_Assignment_. Everything from the first line of the data below through the line that contains "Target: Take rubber" should be written out exactly, please, and nothing more; the pictures stay out.

_Collected data_.
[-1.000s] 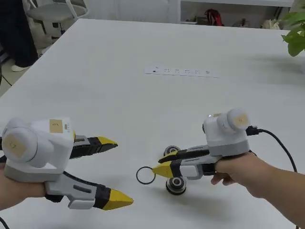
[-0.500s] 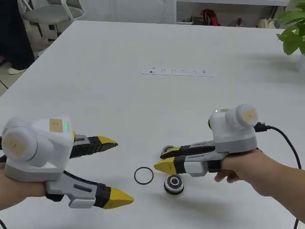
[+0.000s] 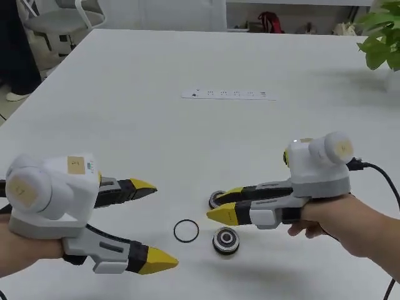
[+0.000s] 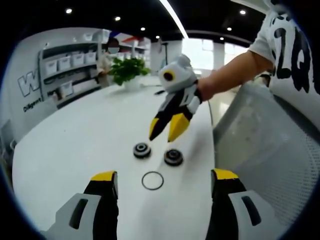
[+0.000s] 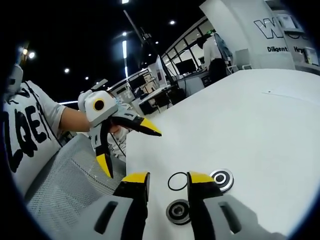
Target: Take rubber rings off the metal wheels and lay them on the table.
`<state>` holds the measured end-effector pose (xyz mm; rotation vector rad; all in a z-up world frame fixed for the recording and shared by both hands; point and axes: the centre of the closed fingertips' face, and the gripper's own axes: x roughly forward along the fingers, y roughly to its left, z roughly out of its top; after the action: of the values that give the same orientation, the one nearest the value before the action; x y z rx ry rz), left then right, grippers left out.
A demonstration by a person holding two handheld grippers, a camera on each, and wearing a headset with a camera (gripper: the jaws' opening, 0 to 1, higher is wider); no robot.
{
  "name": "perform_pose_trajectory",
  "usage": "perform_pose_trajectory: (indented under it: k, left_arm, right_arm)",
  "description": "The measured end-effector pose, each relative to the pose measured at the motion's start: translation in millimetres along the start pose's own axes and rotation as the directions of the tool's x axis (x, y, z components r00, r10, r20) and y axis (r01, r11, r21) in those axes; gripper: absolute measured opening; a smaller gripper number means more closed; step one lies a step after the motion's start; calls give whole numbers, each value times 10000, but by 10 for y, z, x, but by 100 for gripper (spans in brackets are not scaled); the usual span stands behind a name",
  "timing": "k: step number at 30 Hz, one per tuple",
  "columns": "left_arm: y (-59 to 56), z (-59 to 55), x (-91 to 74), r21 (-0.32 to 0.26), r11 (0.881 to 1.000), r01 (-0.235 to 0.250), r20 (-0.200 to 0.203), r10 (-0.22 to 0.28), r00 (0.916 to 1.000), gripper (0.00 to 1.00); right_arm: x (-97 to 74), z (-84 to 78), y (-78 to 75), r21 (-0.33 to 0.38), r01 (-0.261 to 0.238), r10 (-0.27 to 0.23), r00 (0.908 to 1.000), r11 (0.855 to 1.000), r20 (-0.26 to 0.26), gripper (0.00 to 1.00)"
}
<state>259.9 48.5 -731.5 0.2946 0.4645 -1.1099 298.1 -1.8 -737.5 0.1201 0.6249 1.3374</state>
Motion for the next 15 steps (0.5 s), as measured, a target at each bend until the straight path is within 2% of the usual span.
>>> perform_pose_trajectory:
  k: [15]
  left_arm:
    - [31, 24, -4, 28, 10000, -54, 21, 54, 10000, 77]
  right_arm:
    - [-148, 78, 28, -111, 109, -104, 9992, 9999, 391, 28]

_Exercise response_.
[-1.000s] 
[-0.500s] 
[+0.000s] 
[+0.000s] 
[+0.000s] 
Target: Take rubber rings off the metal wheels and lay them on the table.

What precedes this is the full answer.